Wedge

Nao · « on February 24th, 2014, 03:57 PM »

I could do with some ideas here.

Okay, so a couple of weeks ago, I decided to shorten the {db_prefix}members table, by moving some of its 'optional' fields into the data field (which is a do-it-all column that holds a serialized array.)

Among the fields I moved, 'message_labels' had for my account a value of "À répondre", which is a label I made which means "pending reply". As you can see, there are accents in that string...

Now, imagine this. I'm trying to keep it simple:
$data = array('member_labels' => 'À répondre');
$data_field = serialize($data);
Then insert $data_field as the 'data' field in the members table.

All right..?
Now, do the reverse. unserialize($row['data']), basically.
Unserialize error. Ouch.
Why so?
Because, apparently, the string was turned into a different format between the moment it was serialized, and the moment I attempted to unserialize. This only happens for data fields that contain accents or other weird characters, so English users probably never saw this happen. A serialized string first holds the size of a string, then its contents. If the string is modified in the meantime, then the size won't match, and this will trigger an unserialize error.

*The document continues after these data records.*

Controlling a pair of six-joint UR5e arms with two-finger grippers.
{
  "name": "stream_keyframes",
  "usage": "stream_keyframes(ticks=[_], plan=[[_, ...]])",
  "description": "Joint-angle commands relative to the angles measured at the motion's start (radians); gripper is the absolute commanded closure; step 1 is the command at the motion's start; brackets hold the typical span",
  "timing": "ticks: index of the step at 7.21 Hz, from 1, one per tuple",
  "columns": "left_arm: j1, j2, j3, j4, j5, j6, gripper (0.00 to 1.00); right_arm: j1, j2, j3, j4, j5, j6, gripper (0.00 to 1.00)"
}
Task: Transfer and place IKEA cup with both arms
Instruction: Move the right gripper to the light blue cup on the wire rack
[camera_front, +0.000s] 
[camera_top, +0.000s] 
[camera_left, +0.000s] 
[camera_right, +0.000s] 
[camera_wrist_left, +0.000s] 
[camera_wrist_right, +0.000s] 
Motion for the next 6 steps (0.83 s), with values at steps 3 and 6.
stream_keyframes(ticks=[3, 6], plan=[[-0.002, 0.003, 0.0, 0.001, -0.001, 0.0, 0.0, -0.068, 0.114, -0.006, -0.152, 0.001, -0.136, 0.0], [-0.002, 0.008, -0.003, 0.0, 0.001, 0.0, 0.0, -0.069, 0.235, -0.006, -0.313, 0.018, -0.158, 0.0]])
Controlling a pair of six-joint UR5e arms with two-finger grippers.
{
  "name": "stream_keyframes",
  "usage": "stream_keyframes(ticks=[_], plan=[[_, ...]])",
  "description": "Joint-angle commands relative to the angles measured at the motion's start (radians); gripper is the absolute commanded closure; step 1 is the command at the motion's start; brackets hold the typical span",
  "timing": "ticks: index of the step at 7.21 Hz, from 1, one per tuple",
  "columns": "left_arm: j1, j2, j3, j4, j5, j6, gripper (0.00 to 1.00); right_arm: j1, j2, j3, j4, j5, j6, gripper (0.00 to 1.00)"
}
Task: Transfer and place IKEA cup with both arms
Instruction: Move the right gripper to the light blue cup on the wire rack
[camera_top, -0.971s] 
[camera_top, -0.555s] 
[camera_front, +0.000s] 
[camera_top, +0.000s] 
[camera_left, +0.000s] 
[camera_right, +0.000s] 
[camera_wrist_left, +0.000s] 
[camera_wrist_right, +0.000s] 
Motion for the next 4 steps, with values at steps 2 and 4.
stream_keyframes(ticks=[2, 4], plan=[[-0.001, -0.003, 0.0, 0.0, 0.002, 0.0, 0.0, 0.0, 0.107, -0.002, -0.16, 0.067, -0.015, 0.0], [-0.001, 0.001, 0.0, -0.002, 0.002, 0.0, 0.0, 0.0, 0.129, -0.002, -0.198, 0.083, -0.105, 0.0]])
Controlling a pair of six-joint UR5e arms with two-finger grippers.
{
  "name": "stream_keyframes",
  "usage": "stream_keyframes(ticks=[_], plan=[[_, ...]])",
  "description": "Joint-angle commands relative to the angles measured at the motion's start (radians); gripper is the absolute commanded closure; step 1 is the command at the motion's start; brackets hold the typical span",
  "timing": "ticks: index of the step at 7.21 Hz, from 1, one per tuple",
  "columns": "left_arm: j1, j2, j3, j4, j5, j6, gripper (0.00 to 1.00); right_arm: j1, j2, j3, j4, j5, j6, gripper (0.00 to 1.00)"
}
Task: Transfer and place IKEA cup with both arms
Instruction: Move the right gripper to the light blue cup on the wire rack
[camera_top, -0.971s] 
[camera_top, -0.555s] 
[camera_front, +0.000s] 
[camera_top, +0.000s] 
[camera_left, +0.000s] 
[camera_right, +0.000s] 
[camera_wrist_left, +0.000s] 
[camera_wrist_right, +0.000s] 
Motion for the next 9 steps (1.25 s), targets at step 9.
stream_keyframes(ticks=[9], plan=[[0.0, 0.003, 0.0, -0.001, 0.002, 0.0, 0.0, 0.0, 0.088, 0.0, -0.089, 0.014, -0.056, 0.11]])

Now, I attempted to 'correct' this by turning my serialized strings into JSON strings instead. But by default, PHP decodes these into stdClass objects, which sucks, because I either have to specifically recast them as arrays, or add a parameter in json_decode.
Okay, I can live with that... But other tables in Wedge also hold a 'data' field, which in turn is also a serialized string. Does it mean I should use json_encode instead everywhere...?

That was my first solution. The advantage of JSON is that it makes shorter strings, but they're also slightly slower to decode. Not that much, mind you...

Okay, next solution?
Call westr::utf8_to_entity() on every array I'm going to serialize. Unfortunately, it's also a slow function, and to be sure, we need to call it on every single data sub-field, which could eventually waste a lot of time. This is the currently (half-) implemented solution.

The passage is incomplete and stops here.